Exercise:
Reproduce the listing in full. Keep every character unchanged.

== Segment start ==

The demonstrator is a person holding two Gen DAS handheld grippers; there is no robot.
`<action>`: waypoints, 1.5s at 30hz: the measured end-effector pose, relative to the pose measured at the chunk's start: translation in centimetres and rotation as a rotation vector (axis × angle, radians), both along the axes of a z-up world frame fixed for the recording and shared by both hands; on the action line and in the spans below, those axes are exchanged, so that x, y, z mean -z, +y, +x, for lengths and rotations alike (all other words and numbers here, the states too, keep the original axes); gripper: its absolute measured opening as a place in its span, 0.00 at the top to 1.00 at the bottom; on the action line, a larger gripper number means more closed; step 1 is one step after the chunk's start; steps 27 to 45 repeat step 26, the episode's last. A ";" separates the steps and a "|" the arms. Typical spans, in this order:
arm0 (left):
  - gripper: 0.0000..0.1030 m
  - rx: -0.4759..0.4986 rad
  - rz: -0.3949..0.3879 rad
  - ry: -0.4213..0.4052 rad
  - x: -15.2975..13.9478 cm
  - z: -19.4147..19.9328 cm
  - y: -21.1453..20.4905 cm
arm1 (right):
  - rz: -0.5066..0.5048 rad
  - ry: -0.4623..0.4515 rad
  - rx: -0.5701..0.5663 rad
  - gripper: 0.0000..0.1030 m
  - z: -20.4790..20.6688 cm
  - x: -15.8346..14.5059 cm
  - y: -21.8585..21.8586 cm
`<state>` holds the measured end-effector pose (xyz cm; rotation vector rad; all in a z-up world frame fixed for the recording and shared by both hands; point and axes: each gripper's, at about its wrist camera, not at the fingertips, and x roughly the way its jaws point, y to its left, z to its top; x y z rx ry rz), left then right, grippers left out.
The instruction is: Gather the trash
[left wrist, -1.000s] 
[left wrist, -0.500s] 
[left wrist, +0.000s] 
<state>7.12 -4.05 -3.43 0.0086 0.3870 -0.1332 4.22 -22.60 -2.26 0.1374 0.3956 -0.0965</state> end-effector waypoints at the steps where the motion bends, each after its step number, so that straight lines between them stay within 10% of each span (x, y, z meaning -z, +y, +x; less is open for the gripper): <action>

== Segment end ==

Answer to this problem:
The demonstrator is a person holding two Gen DAS handheld grippers; there is no robot.
`<action>`: waypoints, 1.5s at 30hz: the measured end-effector pose, relative to the pose measured at the chunk's start: translation in centimetres and rotation as a rotation vector (axis × angle, radians), both along the axes of a z-up world frame fixed for the recording and shared by both hands; on the action line and in the spans below, those axes are exchanged, so that x, y, z mean -z, +y, +x, for lengths and rotations alike (all other words and numbers here, the states too, keep the original axes); gripper: its absolute measured opening as a place in its span, 0.00 at the top to 1.00 at the bottom; on the action line, a larger gripper number means more closed; step 1 is one step after the chunk's start; steps 27 to 45 repeat step 26, the episode's last. A ";" separates the steps and a "|" the arms. Typical spans, in this order:
arm0 (left):
  - gripper: 0.0000..0.1030 m
  - rx: -0.4759..0.4986 rad
  - rz: -0.3949..0.3879 rad
  - ry: -0.4213..0.4052 rad
  - x: -15.2975..13.9478 cm
  - z: -19.4147..19.9328 cm
  - y: -21.1453..20.4905 cm
arm1 (right):
  - rz: -0.5066..0.5048 rad
  - ry: -0.4623..0.4515 rad
  - rx: -0.5701..0.5663 rad
  - gripper: 0.0000..0.1030 m
  - z: -20.4790..20.6688 cm
  - x: -15.8346..14.5059 cm
  - y: -21.8585..21.8586 cm
`<state>` holds the measured end-effector pose (xyz cm; rotation vector rad; all in a z-up world frame fixed for the recording and shared by both hands; point and axes: each gripper's, at about its wrist camera, not at the fingertips, and x roughly the way its jaws point, y to its left, z to its top; x y z rx ry rz), left then right, grippers left out.
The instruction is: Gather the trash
[left wrist, -1.000s] 
[left wrist, -0.500s] 
[left wrist, +0.000s] 
<state>7.12 -4.05 -3.43 0.0086 0.3870 -0.1332 4.22 -22.60 -2.26 0.1374 0.3956 -0.0965</state> end-effector waypoints at the steps where the motion bends, each after its step number, so that straight lines between them stay within 10% of each span (x, y, z meaning -z, +y, +x; less is open for the gripper): <action>

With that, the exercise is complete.